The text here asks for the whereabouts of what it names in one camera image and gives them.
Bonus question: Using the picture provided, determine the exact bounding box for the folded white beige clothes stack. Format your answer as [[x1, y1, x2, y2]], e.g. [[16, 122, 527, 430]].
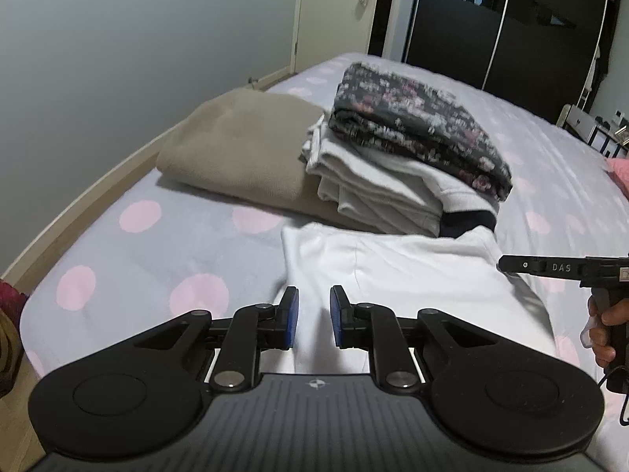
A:
[[302, 114, 499, 238]]

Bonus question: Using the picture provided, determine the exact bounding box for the pink pillow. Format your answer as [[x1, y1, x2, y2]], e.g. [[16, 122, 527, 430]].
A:
[[607, 158, 629, 191]]

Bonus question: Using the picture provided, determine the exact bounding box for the white t-shirt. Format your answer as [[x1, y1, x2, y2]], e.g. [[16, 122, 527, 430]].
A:
[[281, 224, 557, 374]]

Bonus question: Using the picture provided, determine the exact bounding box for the black sliding wardrobe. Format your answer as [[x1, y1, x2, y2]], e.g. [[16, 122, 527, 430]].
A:
[[368, 0, 626, 109]]

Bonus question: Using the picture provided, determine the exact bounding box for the person's right hand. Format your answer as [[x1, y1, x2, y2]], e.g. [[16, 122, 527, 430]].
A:
[[587, 295, 629, 369]]

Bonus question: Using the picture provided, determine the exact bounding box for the dark floral folded garment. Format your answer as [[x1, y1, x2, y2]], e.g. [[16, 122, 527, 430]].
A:
[[328, 62, 513, 203]]

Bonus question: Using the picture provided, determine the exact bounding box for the white door with handle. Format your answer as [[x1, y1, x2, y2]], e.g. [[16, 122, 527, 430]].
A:
[[295, 0, 376, 72]]

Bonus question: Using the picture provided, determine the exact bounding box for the white bedside table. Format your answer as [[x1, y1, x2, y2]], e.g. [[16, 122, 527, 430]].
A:
[[557, 105, 628, 159]]

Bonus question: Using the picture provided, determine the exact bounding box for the taupe folded blanket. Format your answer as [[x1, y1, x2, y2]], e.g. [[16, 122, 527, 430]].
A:
[[156, 88, 375, 232]]

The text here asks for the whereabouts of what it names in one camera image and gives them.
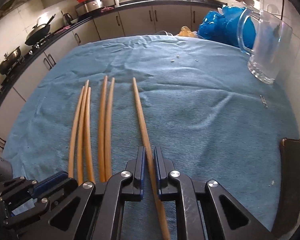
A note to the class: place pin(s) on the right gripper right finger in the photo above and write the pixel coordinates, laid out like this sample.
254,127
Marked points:
174,186

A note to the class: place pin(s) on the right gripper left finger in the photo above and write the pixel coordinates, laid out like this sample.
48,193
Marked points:
110,197

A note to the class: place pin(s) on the blue towel table cover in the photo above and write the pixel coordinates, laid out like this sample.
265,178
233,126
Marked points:
201,105

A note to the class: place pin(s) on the black smartphone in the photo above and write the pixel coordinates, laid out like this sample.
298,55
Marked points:
289,203

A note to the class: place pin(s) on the small metal clip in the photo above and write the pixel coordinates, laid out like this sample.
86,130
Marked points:
263,101

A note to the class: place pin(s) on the steel cooking pot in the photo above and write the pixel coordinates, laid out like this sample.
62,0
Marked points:
10,60

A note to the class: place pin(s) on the yellow plastic bag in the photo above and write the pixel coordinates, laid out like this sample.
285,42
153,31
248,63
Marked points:
186,32

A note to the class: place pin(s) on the blue plastic bag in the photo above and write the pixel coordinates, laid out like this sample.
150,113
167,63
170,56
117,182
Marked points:
221,26

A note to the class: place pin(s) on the clear glass pitcher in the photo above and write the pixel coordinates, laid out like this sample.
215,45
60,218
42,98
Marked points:
270,45

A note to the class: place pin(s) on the steel kettle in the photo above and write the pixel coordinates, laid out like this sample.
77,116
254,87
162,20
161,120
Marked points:
67,19

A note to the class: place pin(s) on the rice cooker with red lid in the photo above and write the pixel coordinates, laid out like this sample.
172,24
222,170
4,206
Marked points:
85,6

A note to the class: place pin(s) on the black wok with handle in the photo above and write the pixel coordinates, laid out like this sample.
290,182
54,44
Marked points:
38,32

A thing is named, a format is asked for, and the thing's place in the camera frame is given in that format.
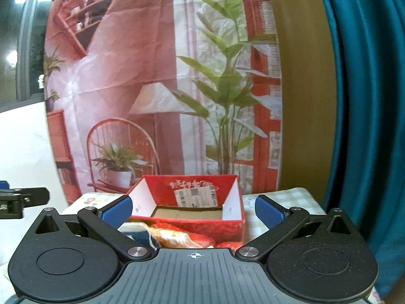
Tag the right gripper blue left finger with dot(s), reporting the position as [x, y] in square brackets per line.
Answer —
[103, 225]

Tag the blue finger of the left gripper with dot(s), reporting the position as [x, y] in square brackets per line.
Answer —
[36, 196]
[4, 184]

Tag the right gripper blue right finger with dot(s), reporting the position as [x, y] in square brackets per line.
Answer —
[283, 224]

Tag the orange floral fabric pouch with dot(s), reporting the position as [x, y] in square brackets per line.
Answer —
[172, 237]

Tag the navy drawstring pouch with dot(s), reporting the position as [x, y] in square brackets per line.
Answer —
[143, 237]

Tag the printed living room backdrop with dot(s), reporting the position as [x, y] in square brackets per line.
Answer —
[162, 87]

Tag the green plaid bunny tablecloth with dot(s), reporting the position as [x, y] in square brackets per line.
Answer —
[254, 227]

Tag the red strawberry cardboard box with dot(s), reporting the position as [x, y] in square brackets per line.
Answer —
[205, 205]

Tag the dark window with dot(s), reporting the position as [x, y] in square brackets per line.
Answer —
[23, 25]

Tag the teal curtain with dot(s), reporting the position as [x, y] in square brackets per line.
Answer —
[367, 171]

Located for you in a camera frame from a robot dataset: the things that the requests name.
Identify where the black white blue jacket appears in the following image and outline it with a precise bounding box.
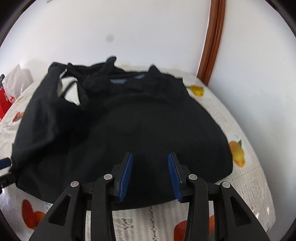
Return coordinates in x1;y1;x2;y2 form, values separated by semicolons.
11;57;233;210

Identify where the white Miniso paper bag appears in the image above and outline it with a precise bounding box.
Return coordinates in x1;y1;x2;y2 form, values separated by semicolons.
3;64;34;99

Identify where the brown wooden door frame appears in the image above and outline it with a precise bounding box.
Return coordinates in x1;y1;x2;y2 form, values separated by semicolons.
197;0;226;85

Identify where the fruit pattern table cloth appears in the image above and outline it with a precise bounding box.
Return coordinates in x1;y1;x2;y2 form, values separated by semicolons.
1;63;268;240

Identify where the red paper bag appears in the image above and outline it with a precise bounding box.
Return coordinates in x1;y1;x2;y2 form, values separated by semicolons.
0;88;16;121

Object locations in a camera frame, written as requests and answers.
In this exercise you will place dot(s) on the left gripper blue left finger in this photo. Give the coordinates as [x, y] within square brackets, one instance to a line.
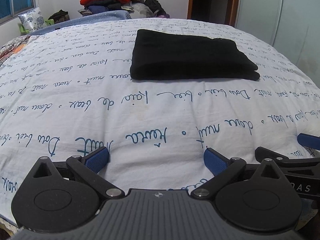
[85, 170]

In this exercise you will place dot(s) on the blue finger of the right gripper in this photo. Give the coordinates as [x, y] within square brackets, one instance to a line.
[309, 141]
[263, 153]

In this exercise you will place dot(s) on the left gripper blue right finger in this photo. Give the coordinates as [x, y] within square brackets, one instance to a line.
[224, 170]

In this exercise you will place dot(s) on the black pants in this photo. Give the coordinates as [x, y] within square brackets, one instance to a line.
[160, 56]

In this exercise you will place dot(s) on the white bedspread with blue writing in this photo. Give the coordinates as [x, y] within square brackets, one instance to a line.
[70, 91]

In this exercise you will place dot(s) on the white wardrobe door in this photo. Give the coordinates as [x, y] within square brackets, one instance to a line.
[290, 26]

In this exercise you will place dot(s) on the colourful patterned cloth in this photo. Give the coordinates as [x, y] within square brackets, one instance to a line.
[14, 49]

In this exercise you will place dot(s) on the green plastic basket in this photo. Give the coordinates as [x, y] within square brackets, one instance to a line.
[34, 27]

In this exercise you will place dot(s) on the dark bag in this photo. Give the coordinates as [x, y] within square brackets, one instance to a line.
[60, 16]

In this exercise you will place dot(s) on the white floral pillow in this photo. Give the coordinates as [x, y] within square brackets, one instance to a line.
[31, 16]

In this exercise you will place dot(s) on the black backpack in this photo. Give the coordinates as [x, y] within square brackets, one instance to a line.
[156, 8]

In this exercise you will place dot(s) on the wooden door frame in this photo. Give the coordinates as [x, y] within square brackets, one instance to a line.
[214, 11]

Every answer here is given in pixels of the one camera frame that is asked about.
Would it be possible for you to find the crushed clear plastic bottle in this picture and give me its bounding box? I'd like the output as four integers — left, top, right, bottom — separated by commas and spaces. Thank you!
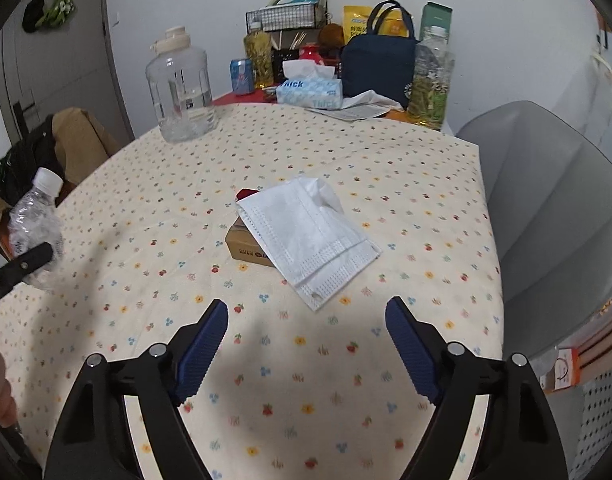
8, 167, 64, 290

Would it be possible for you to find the orange white cardboard box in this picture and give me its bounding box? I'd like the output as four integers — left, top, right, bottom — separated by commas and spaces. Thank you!
540, 348, 580, 393

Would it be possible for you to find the black jacket on chair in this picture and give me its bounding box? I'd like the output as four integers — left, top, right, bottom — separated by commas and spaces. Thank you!
0, 114, 67, 241

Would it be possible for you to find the brown chair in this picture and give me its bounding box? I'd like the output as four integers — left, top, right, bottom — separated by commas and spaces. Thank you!
52, 107, 121, 185

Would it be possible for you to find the floral patterned tablecloth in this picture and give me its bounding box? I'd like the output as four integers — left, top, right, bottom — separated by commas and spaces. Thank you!
0, 105, 504, 479

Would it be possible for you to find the grey door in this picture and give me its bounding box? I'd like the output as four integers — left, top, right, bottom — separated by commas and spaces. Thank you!
0, 0, 134, 146

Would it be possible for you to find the small brown cardboard box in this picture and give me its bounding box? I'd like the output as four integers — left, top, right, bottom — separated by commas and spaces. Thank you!
225, 218, 273, 268

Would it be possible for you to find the grey upholstered chair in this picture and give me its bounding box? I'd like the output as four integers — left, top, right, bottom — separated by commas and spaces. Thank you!
457, 101, 612, 358

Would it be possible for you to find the large clear water jug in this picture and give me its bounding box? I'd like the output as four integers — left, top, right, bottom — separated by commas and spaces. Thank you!
145, 26, 217, 143

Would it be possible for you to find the white face mask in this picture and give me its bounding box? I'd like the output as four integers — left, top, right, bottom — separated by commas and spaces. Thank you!
236, 177, 382, 311

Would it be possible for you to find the blue drink can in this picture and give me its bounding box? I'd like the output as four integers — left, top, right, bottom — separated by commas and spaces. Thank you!
230, 58, 255, 96

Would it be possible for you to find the tall clear tea bottle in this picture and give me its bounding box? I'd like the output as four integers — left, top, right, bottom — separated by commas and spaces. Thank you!
407, 25, 455, 131

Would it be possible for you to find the small yellow tea bottle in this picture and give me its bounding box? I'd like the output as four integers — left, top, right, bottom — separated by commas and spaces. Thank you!
244, 21, 274, 89

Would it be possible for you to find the blue tissue pack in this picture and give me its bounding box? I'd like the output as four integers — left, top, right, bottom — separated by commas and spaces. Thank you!
277, 58, 343, 110

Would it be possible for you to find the navy blue lunch bag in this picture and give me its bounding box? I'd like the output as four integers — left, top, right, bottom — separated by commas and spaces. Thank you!
341, 0, 417, 108

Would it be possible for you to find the green tall box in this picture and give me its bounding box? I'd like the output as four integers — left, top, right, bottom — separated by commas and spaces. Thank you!
419, 1, 452, 41

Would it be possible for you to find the yellow snack bag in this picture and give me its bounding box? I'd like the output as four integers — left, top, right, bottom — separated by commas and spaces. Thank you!
340, 4, 410, 42

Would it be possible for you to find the wire mesh basket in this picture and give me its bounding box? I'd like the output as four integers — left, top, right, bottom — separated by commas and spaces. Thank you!
245, 1, 325, 32

• • • • •

_EXERCISE PROMPT:_
Track down all lines above with the string "handle" and copy them.

_RESULT OF THIS EXERCISE:_
Bonus question: Using the picture provided, determine the exact bounding box for the white door with handle. Format your answer as [[x1, y1, x2, y2]], e.g. [[16, 122, 527, 430]].
A note to the class: place pin(s) on the black wok with handle in the photo above and write the pixel coordinates, laid out like this sample.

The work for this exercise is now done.